■ YOUR ASSIGNMENT ■
Could you copy the whole listing below exactly as written?

START DATA FOR ANALYSIS

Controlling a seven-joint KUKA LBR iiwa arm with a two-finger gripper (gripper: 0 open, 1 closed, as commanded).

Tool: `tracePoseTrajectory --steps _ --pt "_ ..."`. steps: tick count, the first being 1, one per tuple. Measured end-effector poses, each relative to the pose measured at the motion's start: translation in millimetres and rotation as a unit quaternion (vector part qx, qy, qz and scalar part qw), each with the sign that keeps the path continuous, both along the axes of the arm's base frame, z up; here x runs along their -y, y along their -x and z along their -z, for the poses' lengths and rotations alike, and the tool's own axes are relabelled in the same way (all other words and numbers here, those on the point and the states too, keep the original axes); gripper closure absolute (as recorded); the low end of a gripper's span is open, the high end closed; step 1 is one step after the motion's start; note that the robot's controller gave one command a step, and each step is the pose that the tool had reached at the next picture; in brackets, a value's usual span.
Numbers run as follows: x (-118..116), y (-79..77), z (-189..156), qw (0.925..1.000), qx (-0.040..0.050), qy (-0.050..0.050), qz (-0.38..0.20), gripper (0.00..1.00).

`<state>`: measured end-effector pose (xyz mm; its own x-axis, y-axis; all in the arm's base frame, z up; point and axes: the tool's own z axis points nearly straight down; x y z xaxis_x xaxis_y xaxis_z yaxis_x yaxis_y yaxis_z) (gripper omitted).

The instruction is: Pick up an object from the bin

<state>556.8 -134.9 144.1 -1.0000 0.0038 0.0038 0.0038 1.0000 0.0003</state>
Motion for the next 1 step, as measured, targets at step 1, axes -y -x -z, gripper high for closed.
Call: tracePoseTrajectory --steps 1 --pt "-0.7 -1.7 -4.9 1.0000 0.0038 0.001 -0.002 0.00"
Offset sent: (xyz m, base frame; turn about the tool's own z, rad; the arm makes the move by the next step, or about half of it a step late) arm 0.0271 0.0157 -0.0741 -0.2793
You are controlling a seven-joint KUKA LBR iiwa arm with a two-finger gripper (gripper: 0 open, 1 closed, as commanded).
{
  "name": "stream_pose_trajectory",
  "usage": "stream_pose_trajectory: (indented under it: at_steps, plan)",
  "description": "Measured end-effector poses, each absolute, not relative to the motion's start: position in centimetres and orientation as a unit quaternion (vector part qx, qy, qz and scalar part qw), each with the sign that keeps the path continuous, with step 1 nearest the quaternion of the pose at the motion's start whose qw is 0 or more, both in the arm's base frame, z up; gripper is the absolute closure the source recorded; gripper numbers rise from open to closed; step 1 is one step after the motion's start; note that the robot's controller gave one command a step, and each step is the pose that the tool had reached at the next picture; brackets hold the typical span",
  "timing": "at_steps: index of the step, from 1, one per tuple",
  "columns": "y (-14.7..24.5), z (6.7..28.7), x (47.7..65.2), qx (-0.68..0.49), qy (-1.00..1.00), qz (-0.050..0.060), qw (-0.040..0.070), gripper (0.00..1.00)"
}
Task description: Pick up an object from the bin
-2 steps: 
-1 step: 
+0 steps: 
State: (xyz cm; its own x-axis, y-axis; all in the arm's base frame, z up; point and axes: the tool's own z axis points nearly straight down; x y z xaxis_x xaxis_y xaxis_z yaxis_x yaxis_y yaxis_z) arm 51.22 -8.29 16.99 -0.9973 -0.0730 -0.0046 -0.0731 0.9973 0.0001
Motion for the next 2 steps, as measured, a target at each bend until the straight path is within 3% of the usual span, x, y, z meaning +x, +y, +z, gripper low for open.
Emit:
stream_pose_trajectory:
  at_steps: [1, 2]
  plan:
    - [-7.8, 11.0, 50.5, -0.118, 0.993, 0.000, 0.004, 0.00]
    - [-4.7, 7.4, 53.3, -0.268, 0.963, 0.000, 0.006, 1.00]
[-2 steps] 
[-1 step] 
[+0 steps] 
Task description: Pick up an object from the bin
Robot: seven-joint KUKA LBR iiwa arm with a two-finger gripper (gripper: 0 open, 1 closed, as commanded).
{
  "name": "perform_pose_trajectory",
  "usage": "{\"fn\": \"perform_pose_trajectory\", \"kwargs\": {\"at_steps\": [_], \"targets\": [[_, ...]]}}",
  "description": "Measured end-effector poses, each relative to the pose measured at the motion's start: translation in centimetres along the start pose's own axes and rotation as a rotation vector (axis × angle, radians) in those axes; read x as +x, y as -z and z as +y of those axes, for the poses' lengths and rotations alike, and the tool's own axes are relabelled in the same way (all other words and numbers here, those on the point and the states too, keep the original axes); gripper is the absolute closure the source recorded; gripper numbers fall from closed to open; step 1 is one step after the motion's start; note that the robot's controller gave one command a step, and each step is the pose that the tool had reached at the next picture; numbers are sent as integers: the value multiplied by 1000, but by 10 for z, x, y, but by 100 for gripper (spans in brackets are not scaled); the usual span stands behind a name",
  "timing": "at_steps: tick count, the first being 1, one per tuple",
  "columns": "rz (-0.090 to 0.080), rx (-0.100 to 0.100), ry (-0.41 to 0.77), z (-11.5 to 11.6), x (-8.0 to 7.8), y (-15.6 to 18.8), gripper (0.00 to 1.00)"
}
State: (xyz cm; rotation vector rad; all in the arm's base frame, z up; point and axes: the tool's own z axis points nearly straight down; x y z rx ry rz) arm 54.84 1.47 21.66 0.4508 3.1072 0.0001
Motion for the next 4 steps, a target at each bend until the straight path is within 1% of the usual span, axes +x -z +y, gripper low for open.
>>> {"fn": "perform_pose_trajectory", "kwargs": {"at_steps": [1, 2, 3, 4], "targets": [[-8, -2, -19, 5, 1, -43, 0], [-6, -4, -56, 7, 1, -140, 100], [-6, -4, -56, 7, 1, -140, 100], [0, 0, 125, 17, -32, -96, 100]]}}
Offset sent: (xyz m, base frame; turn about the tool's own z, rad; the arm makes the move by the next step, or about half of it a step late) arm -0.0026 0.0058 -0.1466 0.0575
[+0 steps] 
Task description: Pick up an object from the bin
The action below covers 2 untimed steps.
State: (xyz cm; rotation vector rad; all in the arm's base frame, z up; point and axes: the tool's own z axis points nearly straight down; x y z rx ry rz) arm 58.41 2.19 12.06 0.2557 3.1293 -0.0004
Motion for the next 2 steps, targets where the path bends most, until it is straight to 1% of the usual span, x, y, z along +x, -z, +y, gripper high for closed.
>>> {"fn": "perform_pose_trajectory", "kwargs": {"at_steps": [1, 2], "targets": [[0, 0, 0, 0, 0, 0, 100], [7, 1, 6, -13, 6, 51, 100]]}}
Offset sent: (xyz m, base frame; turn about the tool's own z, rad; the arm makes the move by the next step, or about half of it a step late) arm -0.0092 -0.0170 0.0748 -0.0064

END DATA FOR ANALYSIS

■ SOLUTION BELOW ■
Controlling a seven-joint KUKA LBR iiwa arm with a two-finger gripper (gripper: 0 open, 1 closed, as commanded).

Tool: `tracePoseTrajectory --steps _ --pt "_ ..."`. steps: tick count, the first being 1, one per tuple. Measured end-effector poses, each relative to the pose measured at the motion's start: translation in millimetres and rotation as a unit quaternion (vector part qx, qy, qz and scalar part qw), each with the sign that keeps the path continuous, both along the axes of the arm's base frame, z up; here x runs along their -y, y along their -x and z along their -z, for the poses' lengths and rotations alike, and the tool's own axes are relabelled in the same way (all other words and numbers here, those on the point and the states too, keep the original axes); gripper closure absolute (as recorded); the low end of a gripper's span is open, the high end closed; step 1 is one step after the motion's start; note that the robot's controller gave one command a step, and each step is the pose that the tool had reached at the next picture; in brackets, a value's usual span.
Numbers run as follows: x (-118..116), y (-79..77), z (-189..156), qw (0.925..1.000), qx (-0.040..0.050), qy (-0.050..0.050), qz (-0.38..0.20), gripper (0.00..1.00).

`<state>`: measured end-effector pose (xyz mm; its own x-axis, y-axis; all in the arm's base frame, z up; point and axes: the tool's own z axis points nearly straight down; x y z xaxis_x xaxis_y xaxis_z yaxis_x yaxis_y yaxis_z) (gripper omitted).

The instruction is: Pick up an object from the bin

<state>556.8 -134.9 144.1 -1.0000 0.0038 0.0038 0.0038 1.0000 0.0003</state>
Motion for the next 1 step, as measured, targets at step 1, axes -y -x -z, gripper high for closed.
Call: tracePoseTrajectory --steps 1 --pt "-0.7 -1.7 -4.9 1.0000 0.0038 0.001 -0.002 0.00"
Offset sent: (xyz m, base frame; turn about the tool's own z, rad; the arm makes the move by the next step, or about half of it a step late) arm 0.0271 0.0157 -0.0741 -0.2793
You are controlling a seven-joint KUKA LBR iiwa arm with a two-finger gripper (gripper: 0 open, 1 closed, as commanded).
{
  "name": "stream_pose_trajectory",
  "usage": "stream_pose_trajectory: (indented under it: at_steps, plan)",
  "description": "Measured end-effector poses, each absolute, not relative to the motion's start: position in centimetres and orientation as a unit quaternion (vector part qx, qy, qz and scalar part qw), each with the sign that keeps the path continuous, with step 1 nearest the quaternion of the pose at the motion's start whose qw is 0 or more, both in the arm's base frame, z up; gripper is the absolute closure the source recorded; gripper numbers rise from open to closed; step 1 is one step after the motion's start; note that the robot's controller gave one command a step, and each step is the pose that the tool had reached at the next picture; brackets hold the typical span",
  "timing": "at_steps: index of the step, from 1, one per tuple",
  "columns": "y (-14.7..24.5), z (6.7..28.7), x (47.7..65.2), qx (-0.68..0.49), qy (-1.00..1.00), qz (-0.050..0.060), qw (-0.040..0.070), gripper (0.00..1.00)"
}
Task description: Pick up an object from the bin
-2 steps: 
-1 step: 
+0 steps: 
State: (xyz cm; its own x-axis, y-axis; all in the arm's base frame, z up; point and axes: the tool's own z axis points nearly straight down; x y z xaxis_x xaxis_y xaxis_z yaxis_x yaxis_y yaxis_z) arm 51.22 -8.29 16.99 -0.9973 -0.0730 -0.0046 -0.0731 0.9973 0.0001
Motion for the next 2 steps, as measured, a target at each bend until the straight path is within 3% of the usual span, x, y, z meaning +x, +y, +z, gripper low for open.
Emit:
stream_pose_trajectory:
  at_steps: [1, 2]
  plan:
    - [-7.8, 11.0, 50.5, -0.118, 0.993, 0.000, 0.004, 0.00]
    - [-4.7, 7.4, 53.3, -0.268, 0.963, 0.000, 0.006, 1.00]
[-2 steps] 
[-1 step] 
[+0 steps] 
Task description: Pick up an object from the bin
Robot: seven-joint KUKA LBR iiwa arm with a two-finger gripper (gripper: 0 open, 1 closed, as commanded).
{
  "name": "perform_pose_trajectory",
  "usage": "{\"fn\": \"perform_pose_trajectory\", \"kwargs\": {\"at_steps\": [_], \"targets\": [[_, ...]]}}",
  "description": "Measured end-effector poses, each relative to the pose measured at the motion's start: translation in centimetres along the start pose's own axes and rotation as a rotation vector (axis × angle, radians) in those axes; read x as +x, y as -z and z as +y of those axes, for the poses' lengths and rotations alike, and the tool's own axes are relabelled in the same way (all other words and numbers here, those on the point and the states too, keep the original axes); gripper is the absolute closure the source recorded; gripper numbers fall from closed to open; step 1 is one step after the motion's start; note that the robot's controller gave one command a step, and each step is the pose that the tool had reached at the next picture; numbers are sent as integers: the value multiplied by 1000, but by 10 for z, x, y, but by 100 for gripper (spans in brackets are not scaled); the usual span stands behind a name",
  "timing": "at_steps: tick count, the first being 1, one per tuple",
  "columns": "rz (-0.090 to 0.080), rx (-0.100 to 0.100), ry (-0.41 to 0.77), z (-11.5 to 11.6), x (-8.0 to 7.8), y (-15.6 to 18.8), gripper (0.00 to 1.00)"
}
State: (xyz cm; rotation vector rad; all in the arm's base frame, z up; point and axes: the tool's own z axis points nearly straight down; x y z rx ry rz) arm 54.84 1.47 21.66 0.4508 3.1072 0.0001
Motion for the next 4 steps, a target at each bend until the straight path is within 1% of the usual span, axes +x -z +y, gripper low for open.
>>> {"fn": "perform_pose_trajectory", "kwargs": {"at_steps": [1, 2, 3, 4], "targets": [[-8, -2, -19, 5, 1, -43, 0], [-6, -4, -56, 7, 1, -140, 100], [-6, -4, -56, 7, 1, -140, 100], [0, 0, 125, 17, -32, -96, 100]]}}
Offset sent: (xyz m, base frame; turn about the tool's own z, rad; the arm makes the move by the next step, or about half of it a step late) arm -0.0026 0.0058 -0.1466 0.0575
[+0 steps] 
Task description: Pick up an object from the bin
The action below covers 2 untimed steps.
State: (xyz cm; rotation vector rad; all in the arm's base frame, z up; point and axes: the tool's own z axis points nearly straight down; x y z rx ry rz) arm 58.41 2.19 12.06 0.2557 3.1293 -0.0004
Motion for the next 2 steps, targets where the path bends most, until it is straight to 1% of the usual span, x, y, z along +x, -z, +y, gripper high for closed.
>>> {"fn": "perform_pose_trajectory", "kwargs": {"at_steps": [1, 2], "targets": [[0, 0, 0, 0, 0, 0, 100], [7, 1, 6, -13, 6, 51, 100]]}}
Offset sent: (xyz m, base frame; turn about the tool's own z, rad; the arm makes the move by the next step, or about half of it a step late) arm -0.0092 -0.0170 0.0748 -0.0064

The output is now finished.